▶ **What you have to do**
Look at each line of the records and count those with "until" in them. Please answer with the count alone.

Dataset entries Block Start

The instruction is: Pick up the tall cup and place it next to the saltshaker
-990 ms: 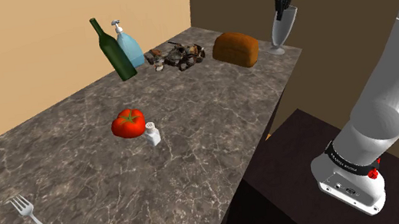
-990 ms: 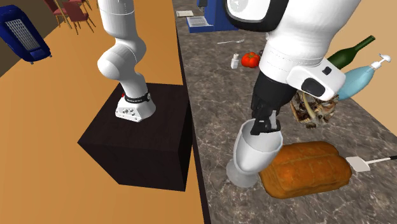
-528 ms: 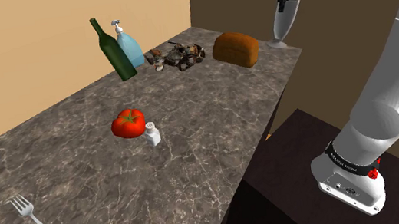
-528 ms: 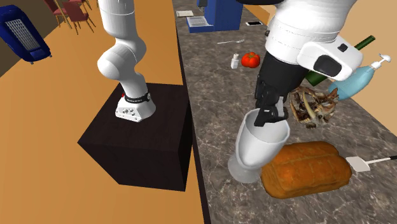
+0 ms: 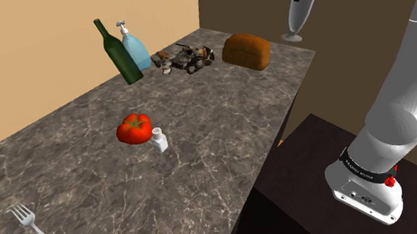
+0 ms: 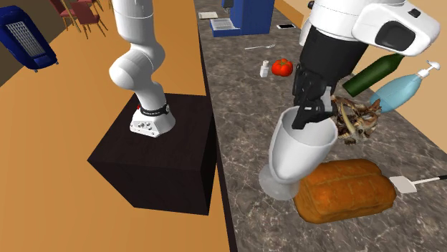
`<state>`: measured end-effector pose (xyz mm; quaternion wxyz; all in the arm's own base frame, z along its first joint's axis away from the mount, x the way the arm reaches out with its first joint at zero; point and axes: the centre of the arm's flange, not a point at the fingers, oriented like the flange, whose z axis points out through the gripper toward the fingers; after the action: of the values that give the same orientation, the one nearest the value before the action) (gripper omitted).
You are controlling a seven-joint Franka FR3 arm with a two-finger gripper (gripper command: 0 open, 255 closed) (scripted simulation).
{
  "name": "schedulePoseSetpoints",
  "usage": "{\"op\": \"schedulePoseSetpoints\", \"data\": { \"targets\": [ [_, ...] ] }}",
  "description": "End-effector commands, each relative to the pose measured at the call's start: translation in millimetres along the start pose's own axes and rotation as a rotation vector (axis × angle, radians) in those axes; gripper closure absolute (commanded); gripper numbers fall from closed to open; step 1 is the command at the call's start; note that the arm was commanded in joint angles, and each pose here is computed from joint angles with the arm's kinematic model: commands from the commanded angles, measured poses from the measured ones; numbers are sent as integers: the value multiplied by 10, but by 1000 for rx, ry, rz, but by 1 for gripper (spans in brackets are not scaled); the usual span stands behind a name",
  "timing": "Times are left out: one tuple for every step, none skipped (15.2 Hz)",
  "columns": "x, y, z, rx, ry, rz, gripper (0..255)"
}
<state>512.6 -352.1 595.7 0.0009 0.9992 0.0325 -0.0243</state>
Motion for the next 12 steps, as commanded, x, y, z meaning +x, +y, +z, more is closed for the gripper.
{"op": "schedulePoseSetpoints", "data": {
  "targets": [
    [-7, -7, -110, 0, 0, 0, 255],
    [-10, -7, -163, 0, 0, 0, 255],
    [-12, -7, -215, 0, 0, 0, 255],
    [-15, -7, -268, 0, 0, 0, 255],
    [-17, -7, -321, 0, 0, 0, 255],
    [-20, -7, -374, 0, 0, 0, 255],
    [-23, -7, -426, 0, 0, 0, 255],
    [-25, -7, -479, 0, 0, 0, 255],
    [-28, -7, -532, 0, 0, 0, 255],
    [-30, -7, -585, 0, 0, 0, 255],
    [-33, -7, -637, 0, 0, 0, 255],
    [-35, -7, -690, 0, 0, 0, 255]
  ]
}}
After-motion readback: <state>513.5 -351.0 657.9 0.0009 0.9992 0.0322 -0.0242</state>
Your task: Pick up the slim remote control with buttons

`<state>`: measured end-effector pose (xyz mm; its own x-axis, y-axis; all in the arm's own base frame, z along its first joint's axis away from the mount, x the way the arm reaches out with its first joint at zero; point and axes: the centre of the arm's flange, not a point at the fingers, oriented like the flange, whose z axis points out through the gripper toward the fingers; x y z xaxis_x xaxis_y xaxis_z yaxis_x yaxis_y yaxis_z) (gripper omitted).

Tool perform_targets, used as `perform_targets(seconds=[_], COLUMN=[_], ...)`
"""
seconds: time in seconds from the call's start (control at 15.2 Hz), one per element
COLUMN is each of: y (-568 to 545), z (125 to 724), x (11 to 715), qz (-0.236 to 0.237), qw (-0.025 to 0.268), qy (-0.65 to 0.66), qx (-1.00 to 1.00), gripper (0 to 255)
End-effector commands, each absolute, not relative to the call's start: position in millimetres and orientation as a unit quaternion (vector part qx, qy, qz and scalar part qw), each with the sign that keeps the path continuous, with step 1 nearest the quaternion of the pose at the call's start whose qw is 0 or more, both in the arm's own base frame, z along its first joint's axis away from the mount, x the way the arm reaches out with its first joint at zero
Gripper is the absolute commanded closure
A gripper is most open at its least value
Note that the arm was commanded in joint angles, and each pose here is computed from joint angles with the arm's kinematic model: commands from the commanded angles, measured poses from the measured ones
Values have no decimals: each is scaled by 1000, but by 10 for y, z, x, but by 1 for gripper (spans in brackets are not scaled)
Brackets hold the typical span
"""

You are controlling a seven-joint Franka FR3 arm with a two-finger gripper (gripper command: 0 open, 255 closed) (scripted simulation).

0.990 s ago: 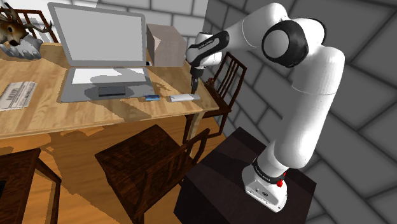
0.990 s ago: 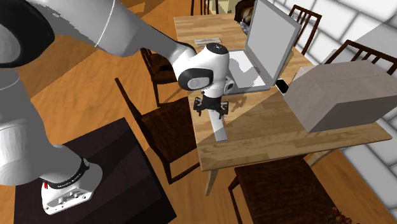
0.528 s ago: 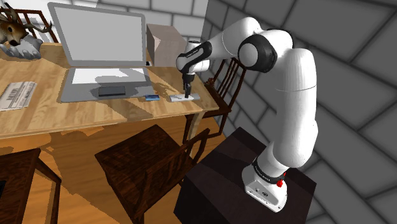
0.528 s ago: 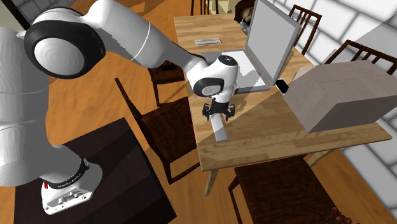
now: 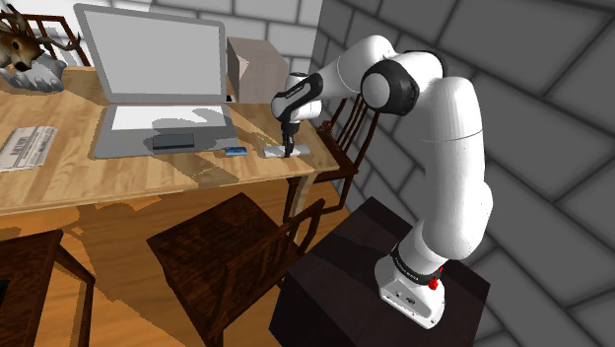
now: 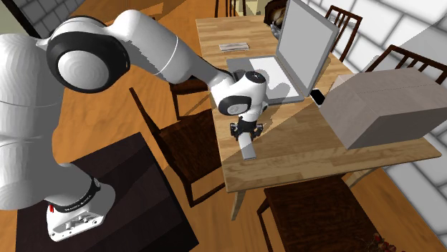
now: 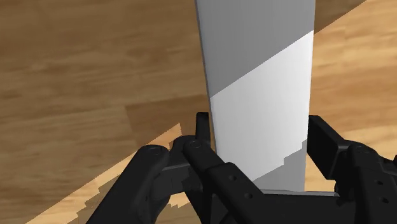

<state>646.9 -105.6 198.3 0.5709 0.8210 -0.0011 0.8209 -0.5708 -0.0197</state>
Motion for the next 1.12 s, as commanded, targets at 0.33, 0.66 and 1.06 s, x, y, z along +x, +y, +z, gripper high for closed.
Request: perform_targets(seconds=[0.33,0.66,1.06], y=[-1056,-1051,-1051], z=[1971,2070,2387], x=[6472,6473,6473], qz=[5,5,5], qw=[9,9,9], qy=[-463,-463,-463], qx=[-886,-886,-886], gripper=[255,255,255])
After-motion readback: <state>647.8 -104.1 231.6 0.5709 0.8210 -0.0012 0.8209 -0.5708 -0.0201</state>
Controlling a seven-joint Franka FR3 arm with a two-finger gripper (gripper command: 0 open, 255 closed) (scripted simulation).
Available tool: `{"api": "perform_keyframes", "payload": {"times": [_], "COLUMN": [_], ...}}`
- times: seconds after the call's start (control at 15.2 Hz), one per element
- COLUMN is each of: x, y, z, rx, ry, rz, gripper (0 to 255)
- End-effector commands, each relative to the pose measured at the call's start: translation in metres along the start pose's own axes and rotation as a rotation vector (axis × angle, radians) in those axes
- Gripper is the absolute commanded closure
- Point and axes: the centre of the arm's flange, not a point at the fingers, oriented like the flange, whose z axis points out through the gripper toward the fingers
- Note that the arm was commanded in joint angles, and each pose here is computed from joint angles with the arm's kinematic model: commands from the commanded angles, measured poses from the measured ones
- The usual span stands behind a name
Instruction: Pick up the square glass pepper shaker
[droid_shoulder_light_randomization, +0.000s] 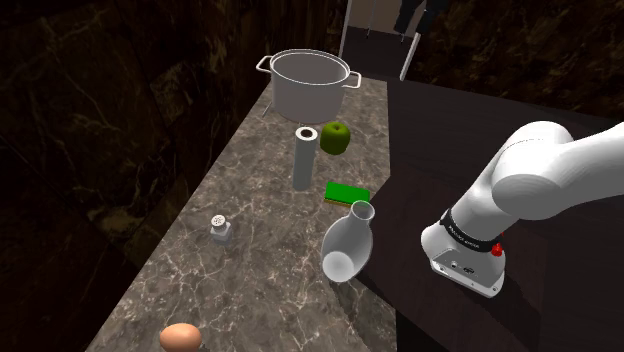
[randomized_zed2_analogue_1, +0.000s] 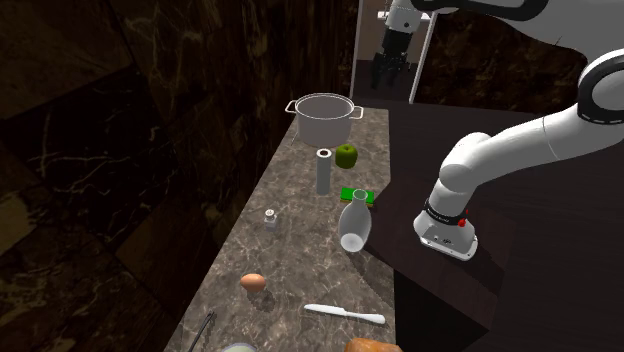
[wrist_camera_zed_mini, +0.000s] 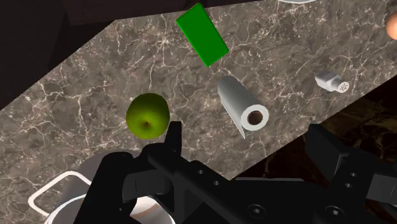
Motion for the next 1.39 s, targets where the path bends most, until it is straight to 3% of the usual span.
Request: {"api": "perform_keyframes", "payload": {"times": [0.0, 1.32], "x": [0.000, 0.083], "y": [0.000, -0.184], "z": [0.000, 0.193], "rx": [0.000, -0.098], "ry": [0.000, -0.110], "rz": [0.000, -0.074], "gripper": [0, 0]}}
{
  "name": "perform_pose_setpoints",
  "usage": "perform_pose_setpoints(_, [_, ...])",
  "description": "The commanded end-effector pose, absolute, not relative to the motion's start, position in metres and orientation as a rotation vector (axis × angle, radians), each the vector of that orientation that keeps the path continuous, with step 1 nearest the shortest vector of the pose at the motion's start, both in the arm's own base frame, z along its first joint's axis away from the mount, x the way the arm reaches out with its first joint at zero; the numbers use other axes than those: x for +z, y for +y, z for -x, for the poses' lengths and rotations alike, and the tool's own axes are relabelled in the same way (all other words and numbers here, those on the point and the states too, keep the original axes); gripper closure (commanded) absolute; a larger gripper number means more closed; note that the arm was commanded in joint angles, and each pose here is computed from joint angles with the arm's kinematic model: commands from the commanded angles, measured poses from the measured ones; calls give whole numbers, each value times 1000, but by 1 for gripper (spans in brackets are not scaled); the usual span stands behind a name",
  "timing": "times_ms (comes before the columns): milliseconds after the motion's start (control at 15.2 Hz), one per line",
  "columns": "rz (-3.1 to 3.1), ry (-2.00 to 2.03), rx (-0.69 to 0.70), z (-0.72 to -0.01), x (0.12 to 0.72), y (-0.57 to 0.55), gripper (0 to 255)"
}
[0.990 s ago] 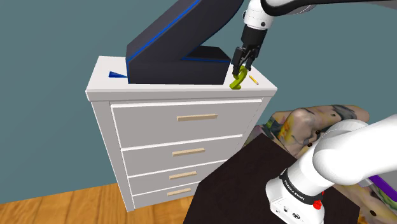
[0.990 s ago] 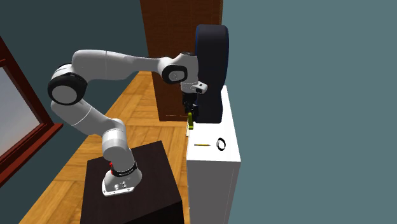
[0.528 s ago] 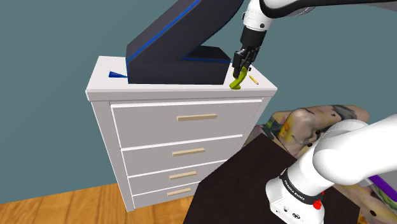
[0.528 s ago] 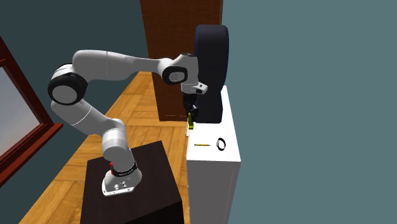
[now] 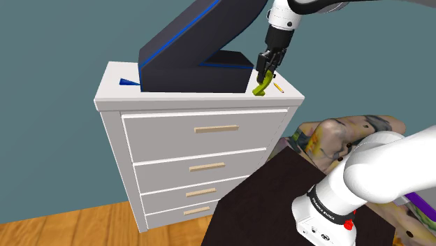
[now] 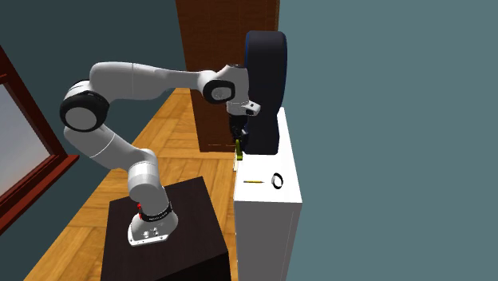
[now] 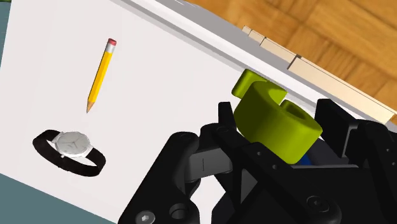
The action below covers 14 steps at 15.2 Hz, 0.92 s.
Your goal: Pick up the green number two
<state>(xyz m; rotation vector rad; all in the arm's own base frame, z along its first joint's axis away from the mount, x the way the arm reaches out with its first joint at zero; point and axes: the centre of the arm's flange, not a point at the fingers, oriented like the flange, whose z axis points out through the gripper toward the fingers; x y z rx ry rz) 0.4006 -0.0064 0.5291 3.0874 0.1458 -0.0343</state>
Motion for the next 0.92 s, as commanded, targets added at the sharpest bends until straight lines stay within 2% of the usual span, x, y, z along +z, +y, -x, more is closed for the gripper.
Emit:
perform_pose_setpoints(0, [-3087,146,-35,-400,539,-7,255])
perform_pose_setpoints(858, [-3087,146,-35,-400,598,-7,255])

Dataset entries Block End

▶ **Answer section**
2